_Supplied information_.
◇ ◇ ◇ ◇ ◇

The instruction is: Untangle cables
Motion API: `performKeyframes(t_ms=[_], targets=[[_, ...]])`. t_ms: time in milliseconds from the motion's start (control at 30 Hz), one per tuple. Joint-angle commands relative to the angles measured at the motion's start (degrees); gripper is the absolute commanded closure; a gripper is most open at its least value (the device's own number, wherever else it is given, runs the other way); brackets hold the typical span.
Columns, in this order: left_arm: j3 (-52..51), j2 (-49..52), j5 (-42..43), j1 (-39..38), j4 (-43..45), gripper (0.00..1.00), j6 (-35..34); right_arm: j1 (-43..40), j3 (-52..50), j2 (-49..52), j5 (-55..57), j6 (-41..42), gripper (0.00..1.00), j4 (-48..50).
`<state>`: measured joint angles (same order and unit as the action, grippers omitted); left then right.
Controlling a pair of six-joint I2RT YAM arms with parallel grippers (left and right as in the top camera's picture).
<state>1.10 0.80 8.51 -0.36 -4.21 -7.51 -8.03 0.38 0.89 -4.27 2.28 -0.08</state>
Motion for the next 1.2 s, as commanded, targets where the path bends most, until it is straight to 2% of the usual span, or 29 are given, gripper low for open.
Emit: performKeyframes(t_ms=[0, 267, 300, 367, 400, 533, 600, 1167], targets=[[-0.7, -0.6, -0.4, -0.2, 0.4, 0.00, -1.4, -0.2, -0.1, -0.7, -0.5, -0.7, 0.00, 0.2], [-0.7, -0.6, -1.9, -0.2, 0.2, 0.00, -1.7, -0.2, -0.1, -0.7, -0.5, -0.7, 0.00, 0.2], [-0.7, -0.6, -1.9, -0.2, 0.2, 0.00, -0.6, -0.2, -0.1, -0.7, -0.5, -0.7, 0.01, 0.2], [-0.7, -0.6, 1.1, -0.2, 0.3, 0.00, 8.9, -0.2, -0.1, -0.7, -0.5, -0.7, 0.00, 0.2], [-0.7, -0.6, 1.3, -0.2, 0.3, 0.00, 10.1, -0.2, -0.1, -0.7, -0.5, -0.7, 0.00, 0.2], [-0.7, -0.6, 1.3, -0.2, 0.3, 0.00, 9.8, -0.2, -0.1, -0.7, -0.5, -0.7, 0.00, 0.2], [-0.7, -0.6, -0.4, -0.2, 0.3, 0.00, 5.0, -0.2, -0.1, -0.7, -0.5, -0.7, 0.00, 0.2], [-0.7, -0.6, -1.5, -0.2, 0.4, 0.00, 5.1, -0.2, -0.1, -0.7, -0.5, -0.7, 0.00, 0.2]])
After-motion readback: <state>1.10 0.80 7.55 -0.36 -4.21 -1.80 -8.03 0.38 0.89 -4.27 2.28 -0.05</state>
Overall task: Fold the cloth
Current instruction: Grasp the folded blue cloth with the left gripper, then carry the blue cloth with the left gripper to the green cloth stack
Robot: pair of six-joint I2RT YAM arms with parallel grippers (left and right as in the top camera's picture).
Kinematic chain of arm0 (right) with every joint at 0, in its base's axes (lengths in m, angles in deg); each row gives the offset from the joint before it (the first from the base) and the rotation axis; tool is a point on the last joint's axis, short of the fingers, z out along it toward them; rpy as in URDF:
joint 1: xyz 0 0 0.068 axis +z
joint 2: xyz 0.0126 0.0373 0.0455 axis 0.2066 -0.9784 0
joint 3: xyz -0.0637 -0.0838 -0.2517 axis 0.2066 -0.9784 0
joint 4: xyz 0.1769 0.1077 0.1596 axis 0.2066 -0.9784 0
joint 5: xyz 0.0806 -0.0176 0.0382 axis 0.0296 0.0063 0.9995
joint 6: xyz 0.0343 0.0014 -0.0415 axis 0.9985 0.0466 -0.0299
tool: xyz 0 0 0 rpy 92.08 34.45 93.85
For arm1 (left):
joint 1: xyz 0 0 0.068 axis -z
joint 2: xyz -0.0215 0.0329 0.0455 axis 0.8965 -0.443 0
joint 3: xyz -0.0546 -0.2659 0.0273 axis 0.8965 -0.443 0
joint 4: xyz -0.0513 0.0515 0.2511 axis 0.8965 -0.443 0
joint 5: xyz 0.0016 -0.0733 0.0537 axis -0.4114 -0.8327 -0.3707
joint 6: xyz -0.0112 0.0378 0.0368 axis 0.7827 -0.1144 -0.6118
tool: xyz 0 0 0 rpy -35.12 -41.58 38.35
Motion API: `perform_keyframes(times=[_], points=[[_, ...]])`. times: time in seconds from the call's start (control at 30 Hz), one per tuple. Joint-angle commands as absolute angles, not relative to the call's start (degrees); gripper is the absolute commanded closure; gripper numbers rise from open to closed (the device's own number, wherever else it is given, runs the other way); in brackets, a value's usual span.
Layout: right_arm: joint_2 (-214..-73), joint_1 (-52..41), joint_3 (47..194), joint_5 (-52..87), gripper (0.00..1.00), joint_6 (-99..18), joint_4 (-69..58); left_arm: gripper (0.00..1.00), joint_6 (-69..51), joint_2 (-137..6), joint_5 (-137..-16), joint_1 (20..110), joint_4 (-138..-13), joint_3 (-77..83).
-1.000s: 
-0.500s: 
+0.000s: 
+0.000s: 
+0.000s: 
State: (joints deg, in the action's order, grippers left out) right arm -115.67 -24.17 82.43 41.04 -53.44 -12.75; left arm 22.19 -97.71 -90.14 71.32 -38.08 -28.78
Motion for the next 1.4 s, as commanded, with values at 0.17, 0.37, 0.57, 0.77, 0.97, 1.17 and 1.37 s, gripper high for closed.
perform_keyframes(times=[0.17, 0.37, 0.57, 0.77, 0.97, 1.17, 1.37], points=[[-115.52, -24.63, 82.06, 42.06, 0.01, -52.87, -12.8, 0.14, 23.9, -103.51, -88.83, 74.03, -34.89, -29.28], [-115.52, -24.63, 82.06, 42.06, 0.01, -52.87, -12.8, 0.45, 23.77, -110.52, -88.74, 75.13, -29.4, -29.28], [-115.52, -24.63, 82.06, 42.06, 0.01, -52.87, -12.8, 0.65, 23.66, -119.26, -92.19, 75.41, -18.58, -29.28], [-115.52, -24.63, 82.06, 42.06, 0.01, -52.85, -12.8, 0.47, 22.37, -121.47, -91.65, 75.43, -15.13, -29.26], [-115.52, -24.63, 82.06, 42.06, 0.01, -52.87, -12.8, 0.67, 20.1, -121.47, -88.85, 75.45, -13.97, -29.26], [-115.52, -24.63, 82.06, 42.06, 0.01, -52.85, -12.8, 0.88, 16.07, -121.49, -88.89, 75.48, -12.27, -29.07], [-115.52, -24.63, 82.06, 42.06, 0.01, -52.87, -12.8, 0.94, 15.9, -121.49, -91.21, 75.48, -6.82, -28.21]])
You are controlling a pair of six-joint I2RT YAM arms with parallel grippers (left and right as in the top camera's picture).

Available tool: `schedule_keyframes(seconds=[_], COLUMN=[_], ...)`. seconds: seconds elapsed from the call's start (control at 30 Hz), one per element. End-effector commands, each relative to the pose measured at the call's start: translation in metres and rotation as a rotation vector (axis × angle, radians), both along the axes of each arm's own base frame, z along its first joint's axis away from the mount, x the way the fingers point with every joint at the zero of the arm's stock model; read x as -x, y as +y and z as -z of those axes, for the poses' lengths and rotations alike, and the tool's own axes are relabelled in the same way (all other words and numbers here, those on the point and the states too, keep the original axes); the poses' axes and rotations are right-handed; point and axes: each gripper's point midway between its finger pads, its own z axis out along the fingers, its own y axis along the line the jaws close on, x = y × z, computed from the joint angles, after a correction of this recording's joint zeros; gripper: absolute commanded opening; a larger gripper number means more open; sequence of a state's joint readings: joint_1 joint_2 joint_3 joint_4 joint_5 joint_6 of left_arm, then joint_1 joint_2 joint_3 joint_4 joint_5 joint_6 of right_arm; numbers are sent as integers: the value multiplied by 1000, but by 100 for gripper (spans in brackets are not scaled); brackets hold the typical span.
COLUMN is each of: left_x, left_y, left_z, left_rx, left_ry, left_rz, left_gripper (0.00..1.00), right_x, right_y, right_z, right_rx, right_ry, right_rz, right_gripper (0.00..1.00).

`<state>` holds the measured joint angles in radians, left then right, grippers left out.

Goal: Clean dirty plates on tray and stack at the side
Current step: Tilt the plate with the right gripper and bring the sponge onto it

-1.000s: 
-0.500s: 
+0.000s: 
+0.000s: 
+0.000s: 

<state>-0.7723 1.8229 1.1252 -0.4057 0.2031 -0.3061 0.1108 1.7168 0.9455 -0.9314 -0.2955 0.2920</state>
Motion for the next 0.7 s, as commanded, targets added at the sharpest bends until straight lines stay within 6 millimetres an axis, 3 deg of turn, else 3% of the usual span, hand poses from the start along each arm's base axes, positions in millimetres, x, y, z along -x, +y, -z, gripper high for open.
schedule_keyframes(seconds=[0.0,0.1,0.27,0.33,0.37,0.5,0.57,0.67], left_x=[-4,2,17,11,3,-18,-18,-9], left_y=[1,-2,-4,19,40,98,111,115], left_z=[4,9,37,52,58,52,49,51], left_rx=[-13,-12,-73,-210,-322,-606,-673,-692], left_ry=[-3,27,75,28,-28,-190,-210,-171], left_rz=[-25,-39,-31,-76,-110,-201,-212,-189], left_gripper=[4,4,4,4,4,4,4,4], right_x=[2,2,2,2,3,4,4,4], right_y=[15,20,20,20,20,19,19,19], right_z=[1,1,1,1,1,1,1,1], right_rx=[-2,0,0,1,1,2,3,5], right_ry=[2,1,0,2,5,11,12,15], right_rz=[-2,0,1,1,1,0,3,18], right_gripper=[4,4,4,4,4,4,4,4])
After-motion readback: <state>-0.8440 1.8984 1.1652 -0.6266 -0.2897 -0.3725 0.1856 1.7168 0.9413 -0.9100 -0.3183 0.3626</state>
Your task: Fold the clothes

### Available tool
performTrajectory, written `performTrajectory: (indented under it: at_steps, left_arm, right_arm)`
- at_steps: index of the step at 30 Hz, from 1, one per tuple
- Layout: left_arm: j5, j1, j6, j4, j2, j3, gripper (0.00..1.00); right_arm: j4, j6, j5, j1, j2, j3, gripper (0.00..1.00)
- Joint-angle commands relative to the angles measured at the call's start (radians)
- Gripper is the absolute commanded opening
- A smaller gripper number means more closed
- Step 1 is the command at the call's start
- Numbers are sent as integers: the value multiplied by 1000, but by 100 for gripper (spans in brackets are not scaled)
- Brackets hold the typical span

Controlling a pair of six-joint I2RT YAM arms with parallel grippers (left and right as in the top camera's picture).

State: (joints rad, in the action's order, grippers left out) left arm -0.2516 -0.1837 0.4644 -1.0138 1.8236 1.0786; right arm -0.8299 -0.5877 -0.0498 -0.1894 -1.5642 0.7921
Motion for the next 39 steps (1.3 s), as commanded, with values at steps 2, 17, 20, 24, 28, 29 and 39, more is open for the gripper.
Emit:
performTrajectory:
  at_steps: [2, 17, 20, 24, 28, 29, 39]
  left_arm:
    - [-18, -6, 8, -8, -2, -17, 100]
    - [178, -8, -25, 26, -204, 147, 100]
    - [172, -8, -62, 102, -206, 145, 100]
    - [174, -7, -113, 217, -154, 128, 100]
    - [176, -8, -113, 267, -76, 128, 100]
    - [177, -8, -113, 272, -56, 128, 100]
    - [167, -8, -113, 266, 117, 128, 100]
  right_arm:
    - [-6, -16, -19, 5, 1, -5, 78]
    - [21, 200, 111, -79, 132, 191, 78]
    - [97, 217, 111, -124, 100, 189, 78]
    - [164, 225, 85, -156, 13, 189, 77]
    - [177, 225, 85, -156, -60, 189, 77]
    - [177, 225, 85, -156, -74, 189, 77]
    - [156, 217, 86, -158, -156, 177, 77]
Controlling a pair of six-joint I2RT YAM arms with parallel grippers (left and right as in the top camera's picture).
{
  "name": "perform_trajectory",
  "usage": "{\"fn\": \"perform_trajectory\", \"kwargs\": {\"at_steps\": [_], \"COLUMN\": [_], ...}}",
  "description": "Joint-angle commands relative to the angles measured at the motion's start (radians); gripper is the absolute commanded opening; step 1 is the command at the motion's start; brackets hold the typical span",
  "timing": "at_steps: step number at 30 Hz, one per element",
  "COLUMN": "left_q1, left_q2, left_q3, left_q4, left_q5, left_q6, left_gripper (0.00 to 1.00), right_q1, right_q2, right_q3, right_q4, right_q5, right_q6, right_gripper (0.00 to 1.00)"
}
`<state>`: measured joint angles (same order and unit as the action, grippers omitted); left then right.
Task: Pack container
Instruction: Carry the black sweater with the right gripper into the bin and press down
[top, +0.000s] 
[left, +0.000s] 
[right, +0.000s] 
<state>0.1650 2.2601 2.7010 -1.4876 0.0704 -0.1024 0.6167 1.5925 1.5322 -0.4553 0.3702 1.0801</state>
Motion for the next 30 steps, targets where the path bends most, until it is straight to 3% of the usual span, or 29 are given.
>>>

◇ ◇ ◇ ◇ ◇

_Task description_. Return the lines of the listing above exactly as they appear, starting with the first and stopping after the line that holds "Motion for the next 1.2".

_Written solution_.
The instruction is: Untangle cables
Motion API: `performKeyframes(t_ms=[_], targets=[[_, ...]])`. t_ms: time in milliseconds from the motion's start (control at 30 Hz), one per tuple. Joint-angle commands relative to the angles measured at the motion's start (degrees); gripper is the absolute commanded closure; a gripper is most open at its least value (the device's own number, wherever else it is given, runs the other way); brackets hold the typical span.
Columns, in this order: left_arm: j3 (-52..51), j2 (-49..52), j5 (-42..43), j1 (-39..38), j4 (-43..45), gripper (0.00..1.00), j6 (-35..34); right_arm: j1 (-43..40), j3 (-52..50), j2 (-49..52), j5 (-55..57), j6 (-41..42), gripper (0.00..1.00), j4 (-48..50).
`<state>`: measured joint angles (same order and unit as the action, grippers omitted); left then right.
Controlling a pair of six-joint I2RT YAM arms with parallel grippers (left and right as in the top camera's picture).
<state>1.10 0.80 8.51 -0.36 -4.21 -7.51 -8.03 0.38 0.89 -4.27 2.28 -0.08</state>
Motion for the next 1.2 s, as commanded, targets where the path bends most, until it is straight to 2% of the usual span, or 29 are given, gripper low for open.

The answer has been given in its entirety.